* Your assignment *
The records below are to be transcribed exactly from their first line to the line that has "Outline the grey blue robot arm as", inclusive, with every picture omitted.

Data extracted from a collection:

________________________

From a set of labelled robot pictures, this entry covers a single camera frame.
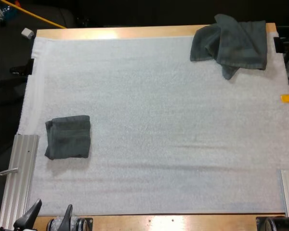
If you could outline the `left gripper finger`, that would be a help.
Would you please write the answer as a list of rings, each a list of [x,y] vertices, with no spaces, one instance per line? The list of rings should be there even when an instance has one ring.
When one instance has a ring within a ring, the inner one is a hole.
[[[73,211],[73,206],[72,204],[69,204],[66,209],[63,220],[58,228],[58,231],[70,231],[71,230],[72,211]]]
[[[14,222],[14,231],[32,230],[41,206],[42,200],[38,199],[27,212]]]

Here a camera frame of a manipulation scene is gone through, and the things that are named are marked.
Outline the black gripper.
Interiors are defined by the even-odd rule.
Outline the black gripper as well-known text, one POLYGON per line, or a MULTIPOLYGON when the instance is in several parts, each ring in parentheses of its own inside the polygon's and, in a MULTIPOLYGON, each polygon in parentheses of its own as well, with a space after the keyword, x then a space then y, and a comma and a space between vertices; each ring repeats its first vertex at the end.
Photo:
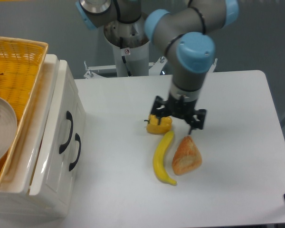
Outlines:
POLYGON ((165 101, 157 95, 150 114, 154 115, 158 120, 158 125, 161 124, 162 118, 167 116, 185 120, 190 126, 188 135, 191 135, 191 132, 194 130, 203 130, 207 114, 206 109, 195 110, 196 102, 197 100, 186 102, 183 96, 176 99, 171 94, 169 94, 168 100, 165 101))

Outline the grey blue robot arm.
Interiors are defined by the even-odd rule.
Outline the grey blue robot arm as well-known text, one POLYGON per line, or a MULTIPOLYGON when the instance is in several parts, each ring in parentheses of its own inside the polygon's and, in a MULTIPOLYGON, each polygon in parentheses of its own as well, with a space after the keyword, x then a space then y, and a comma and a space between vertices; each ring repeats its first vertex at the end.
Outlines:
POLYGON ((149 44, 155 45, 173 74, 168 99, 157 96, 151 114, 157 120, 182 119, 191 130, 203 129, 207 112, 195 105, 214 61, 209 33, 238 18, 236 0, 190 0, 176 14, 158 9, 146 15, 139 0, 78 0, 76 8, 89 29, 103 27, 118 76, 148 75, 149 44))

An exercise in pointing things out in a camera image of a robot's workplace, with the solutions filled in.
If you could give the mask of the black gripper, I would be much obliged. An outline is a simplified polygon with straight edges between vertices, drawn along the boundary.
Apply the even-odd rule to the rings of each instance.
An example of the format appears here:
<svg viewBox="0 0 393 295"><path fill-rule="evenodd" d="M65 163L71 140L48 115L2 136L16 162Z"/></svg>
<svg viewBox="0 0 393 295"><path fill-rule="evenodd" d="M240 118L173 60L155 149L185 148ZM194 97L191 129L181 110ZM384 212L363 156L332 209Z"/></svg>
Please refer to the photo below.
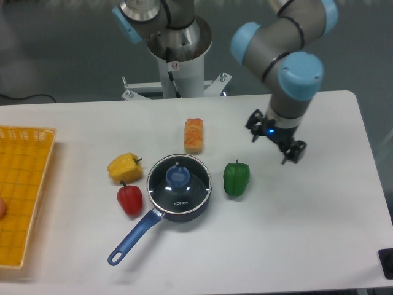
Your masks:
<svg viewBox="0 0 393 295"><path fill-rule="evenodd" d="M307 144L294 139L299 125L299 117L285 118L272 110L263 114L259 109L256 109L250 115L246 128L252 134L252 142L255 142L260 136L265 136L274 142L284 154L281 162L284 165L288 161L297 164L305 154Z"/></svg>

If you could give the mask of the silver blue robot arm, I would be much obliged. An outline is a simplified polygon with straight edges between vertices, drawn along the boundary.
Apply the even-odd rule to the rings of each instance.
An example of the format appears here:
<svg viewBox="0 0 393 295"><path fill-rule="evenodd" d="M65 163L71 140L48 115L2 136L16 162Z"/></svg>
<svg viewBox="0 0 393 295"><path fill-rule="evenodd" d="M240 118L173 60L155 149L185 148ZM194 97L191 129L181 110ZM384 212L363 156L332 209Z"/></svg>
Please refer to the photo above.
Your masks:
<svg viewBox="0 0 393 295"><path fill-rule="evenodd" d="M233 35L230 52L271 91L266 112L254 111L246 123L254 138L274 142L285 161L298 162L306 143L294 134L324 77L324 67L304 46L337 23L333 1L271 1L277 19L267 27L249 22ZM120 1L112 10L125 37L145 41L157 59L167 98L206 94L204 56L212 31L195 13L193 1Z"/></svg>

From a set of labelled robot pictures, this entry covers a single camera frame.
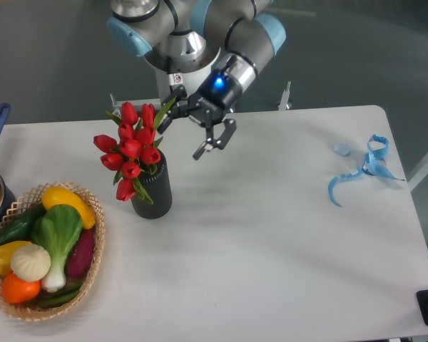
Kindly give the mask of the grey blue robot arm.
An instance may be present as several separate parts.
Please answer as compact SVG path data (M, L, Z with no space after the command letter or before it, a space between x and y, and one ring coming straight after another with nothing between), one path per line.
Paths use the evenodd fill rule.
M165 118L204 128L193 157L228 144L236 129L227 114L286 39L266 13L267 1L112 1L107 28L125 51L153 68Z

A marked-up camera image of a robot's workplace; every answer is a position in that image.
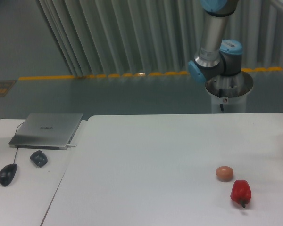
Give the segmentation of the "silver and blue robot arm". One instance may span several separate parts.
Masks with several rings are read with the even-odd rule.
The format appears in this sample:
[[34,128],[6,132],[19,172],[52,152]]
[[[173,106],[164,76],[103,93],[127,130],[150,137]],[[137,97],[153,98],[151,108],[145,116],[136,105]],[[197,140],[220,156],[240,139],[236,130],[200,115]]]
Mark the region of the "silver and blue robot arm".
[[[202,0],[206,15],[200,45],[187,70],[205,83],[221,75],[239,74],[243,66],[283,67],[283,0]],[[246,19],[237,40],[225,37],[232,14],[242,4]]]

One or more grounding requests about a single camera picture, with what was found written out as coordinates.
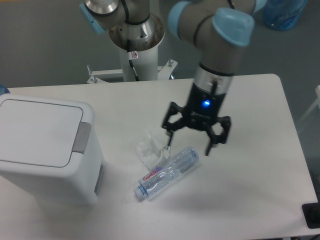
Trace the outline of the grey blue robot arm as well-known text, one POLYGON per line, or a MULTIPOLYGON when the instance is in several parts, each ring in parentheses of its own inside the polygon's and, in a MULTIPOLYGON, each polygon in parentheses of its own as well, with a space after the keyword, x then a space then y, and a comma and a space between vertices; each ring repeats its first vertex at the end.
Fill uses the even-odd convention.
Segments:
POLYGON ((158 46, 165 26, 180 40, 201 52, 201 59, 186 102, 171 102, 162 127, 172 137, 190 128, 206 132, 206 152, 225 144, 231 128, 229 116, 219 111, 250 44, 255 27, 253 14, 264 0, 178 1, 167 23, 150 11, 148 0, 83 0, 79 8, 97 34, 108 32, 120 52, 123 79, 127 82, 158 80, 158 46))

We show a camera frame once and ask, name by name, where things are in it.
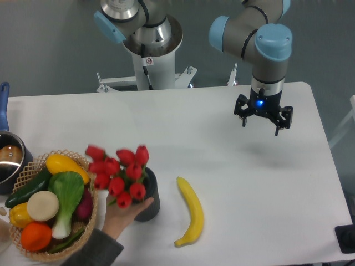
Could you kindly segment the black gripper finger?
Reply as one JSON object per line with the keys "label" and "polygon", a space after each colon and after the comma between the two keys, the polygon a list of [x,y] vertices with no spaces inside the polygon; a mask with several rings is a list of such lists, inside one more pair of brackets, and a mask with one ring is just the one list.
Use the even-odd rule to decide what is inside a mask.
{"label": "black gripper finger", "polygon": [[275,136],[278,136],[280,130],[289,129],[291,127],[292,118],[292,106],[279,106],[276,111],[270,112],[270,121],[276,126]]}
{"label": "black gripper finger", "polygon": [[234,115],[238,116],[242,120],[242,126],[247,124],[247,118],[254,115],[254,108],[250,107],[249,99],[240,94],[236,100]]}

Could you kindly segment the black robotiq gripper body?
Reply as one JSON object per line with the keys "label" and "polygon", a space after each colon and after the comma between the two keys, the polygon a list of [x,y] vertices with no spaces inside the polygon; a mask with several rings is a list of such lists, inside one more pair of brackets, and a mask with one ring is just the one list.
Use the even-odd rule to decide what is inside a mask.
{"label": "black robotiq gripper body", "polygon": [[260,95],[253,88],[250,90],[250,98],[247,103],[247,116],[257,115],[266,118],[279,119],[280,100],[282,92],[275,95]]}

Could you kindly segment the grey sleeved forearm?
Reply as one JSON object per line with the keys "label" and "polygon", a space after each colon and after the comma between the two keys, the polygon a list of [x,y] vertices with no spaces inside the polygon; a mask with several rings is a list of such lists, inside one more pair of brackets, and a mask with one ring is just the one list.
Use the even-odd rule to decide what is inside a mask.
{"label": "grey sleeved forearm", "polygon": [[116,239],[99,229],[94,229],[83,247],[74,252],[61,265],[112,265],[124,250],[124,246]]}

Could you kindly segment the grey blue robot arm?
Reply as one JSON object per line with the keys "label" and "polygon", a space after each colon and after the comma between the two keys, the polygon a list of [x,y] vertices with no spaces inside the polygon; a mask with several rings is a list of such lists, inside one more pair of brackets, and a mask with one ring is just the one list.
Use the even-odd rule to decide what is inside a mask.
{"label": "grey blue robot arm", "polygon": [[[277,131],[288,129],[293,108],[281,106],[283,84],[292,53],[292,33],[279,20],[289,1],[243,1],[236,18],[220,16],[209,30],[209,43],[252,65],[250,96],[239,95],[234,114],[242,121],[256,115]],[[175,52],[183,34],[164,1],[101,1],[94,21],[110,41],[123,44],[134,62],[139,90],[173,89]]]}

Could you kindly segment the bare human hand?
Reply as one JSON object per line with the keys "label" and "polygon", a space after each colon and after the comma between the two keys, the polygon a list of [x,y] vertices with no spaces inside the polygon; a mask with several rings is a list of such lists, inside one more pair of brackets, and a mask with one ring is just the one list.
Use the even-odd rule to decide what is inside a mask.
{"label": "bare human hand", "polygon": [[106,198],[106,213],[102,232],[117,240],[123,230],[131,224],[135,217],[142,211],[146,210],[153,202],[152,197],[146,199],[144,202],[129,206],[128,208],[119,208],[117,205],[109,205],[114,197],[108,195]]}

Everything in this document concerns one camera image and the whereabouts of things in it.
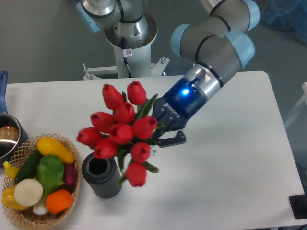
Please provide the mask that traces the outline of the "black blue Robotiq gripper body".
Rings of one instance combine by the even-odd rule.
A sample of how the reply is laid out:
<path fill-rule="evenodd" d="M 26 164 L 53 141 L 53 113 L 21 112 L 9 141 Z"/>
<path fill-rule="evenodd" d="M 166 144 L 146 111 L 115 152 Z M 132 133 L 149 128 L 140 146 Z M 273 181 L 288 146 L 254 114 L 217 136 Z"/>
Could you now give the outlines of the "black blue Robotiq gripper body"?
<path fill-rule="evenodd" d="M 196 87 L 198 81 L 198 78 L 191 81 L 181 78 L 164 94 L 168 103 L 154 103 L 152 116 L 164 124 L 163 131 L 184 128 L 187 121 L 205 105 L 206 98 Z"/>

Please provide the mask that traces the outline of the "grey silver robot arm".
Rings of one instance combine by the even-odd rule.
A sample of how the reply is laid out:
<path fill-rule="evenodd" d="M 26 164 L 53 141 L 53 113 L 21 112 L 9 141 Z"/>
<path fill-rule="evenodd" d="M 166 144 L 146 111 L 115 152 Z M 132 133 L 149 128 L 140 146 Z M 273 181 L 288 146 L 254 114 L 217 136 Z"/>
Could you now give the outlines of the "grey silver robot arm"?
<path fill-rule="evenodd" d="M 150 145 L 184 143 L 182 133 L 192 118 L 254 56 L 247 32 L 259 22 L 260 11 L 251 0 L 205 0 L 210 17 L 192 26 L 180 25 L 172 34 L 174 53 L 193 67 L 161 98 L 141 107 L 163 123 L 148 140 Z M 103 31 L 113 46 L 120 78 L 151 75 L 151 44 L 155 20 L 140 0 L 81 0 L 76 10 L 94 33 Z"/>

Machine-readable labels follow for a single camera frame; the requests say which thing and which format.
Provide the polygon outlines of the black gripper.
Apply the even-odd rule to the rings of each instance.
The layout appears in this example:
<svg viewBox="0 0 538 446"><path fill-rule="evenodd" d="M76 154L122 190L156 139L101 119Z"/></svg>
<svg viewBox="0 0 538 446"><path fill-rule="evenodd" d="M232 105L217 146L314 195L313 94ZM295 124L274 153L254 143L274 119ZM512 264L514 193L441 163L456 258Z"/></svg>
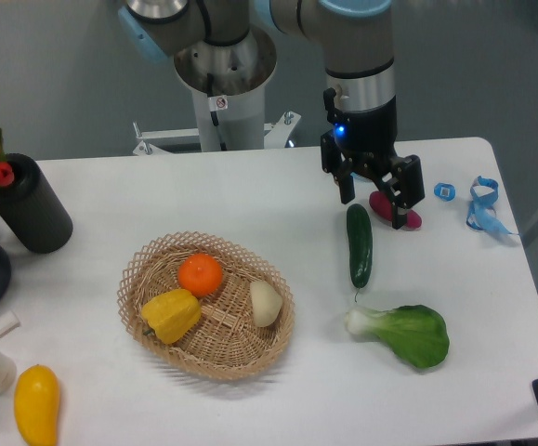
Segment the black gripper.
<svg viewBox="0 0 538 446"><path fill-rule="evenodd" d="M321 168L333 176L341 203L355 198L354 171L371 180L391 206L395 230L408 222L409 211L425 198L421 160L417 155L400 157L394 148L397 104L391 99L369 111L343 111L335 105L338 95L329 87L323 92L327 121L333 129L321 136Z"/></svg>

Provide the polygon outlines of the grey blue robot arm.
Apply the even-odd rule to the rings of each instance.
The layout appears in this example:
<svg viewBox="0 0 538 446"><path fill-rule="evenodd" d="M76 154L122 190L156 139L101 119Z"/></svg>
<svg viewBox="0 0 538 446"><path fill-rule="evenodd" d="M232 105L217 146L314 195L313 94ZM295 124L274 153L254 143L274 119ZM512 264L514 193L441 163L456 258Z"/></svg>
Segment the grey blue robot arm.
<svg viewBox="0 0 538 446"><path fill-rule="evenodd" d="M391 225L415 229L425 196L421 163L395 150L397 104L388 1L124 1L120 22L149 59L171 59L190 90L204 151L263 149L264 89L276 47L258 15L277 31L322 52L323 103L331 129L321 162L340 199L354 199L354 177L380 191L372 207Z"/></svg>

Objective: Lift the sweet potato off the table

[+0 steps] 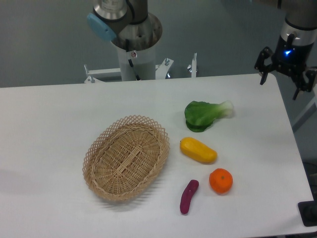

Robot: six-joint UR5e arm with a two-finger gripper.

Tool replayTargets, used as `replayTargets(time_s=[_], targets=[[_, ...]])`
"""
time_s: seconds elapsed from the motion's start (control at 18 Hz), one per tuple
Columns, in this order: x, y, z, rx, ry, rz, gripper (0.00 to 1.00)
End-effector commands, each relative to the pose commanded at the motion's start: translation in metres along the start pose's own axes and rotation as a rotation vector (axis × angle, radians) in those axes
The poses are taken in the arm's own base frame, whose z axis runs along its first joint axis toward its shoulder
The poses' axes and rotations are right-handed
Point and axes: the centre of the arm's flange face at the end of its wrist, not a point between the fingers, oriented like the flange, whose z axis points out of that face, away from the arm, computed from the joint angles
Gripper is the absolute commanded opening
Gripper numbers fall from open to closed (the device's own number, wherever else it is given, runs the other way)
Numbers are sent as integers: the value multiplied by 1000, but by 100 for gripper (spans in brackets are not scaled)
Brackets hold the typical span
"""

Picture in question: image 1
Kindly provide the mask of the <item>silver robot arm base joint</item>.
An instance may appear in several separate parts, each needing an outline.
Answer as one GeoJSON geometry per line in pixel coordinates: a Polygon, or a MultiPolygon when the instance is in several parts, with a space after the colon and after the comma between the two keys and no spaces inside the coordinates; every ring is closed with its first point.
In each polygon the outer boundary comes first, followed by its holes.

________________________

* Finished task *
From a set of labelled robot pictures, this entry covers a single camera frame.
If you could outline the `left gripper finger`, that would be a help.
Would you please write the answer as a list of rings, each a list of [x,y] vertices, with no spaces, one instance per line? The list of rings should be there even when an instance has one ring.
When one instance has a ring within a ring, the inner one is a hole.
[[[73,211],[73,206],[72,204],[69,204],[66,209],[63,220],[58,228],[58,231],[70,231],[71,230],[72,211]]]
[[[14,222],[14,231],[32,230],[41,206],[42,200],[38,199],[27,212]]]

Here a camera frame of a manipulation scene is gone through, and the things that are named are marked.
Outline the black gripper.
Interiors are defined by the even-odd rule.
Outline the black gripper as well-known text, one POLYGON per line, or a MULTIPOLYGON when the instance is in several parts, each ring in parentheses of its own inside the polygon's and, in a MULTIPOLYGON, each polygon in parentheses of its own as well, with a space after the keyword, x then a space then y, and a comma and a space between vertices; each ring repeats its first vertex at the end.
Photo:
Outlines:
POLYGON ((165 101, 157 95, 150 114, 154 115, 158 120, 158 125, 161 124, 162 118, 167 116, 185 120, 190 126, 188 135, 191 135, 191 132, 194 130, 203 130, 207 114, 206 109, 195 110, 196 102, 197 100, 186 102, 183 96, 176 99, 171 94, 169 94, 168 100, 165 101))

Outline the grey blue robot arm.
Interiors are defined by the even-odd rule.
Outline the grey blue robot arm as well-known text, one POLYGON per line, or a MULTIPOLYGON when the instance is in several parts, each ring in parentheses of its own inside the polygon's and, in a MULTIPOLYGON, each polygon in parentheses of its own as well, with a space after the keyword, x then a space then y, and a comma and a space between vertices; each ring repeats its first vertex at the end.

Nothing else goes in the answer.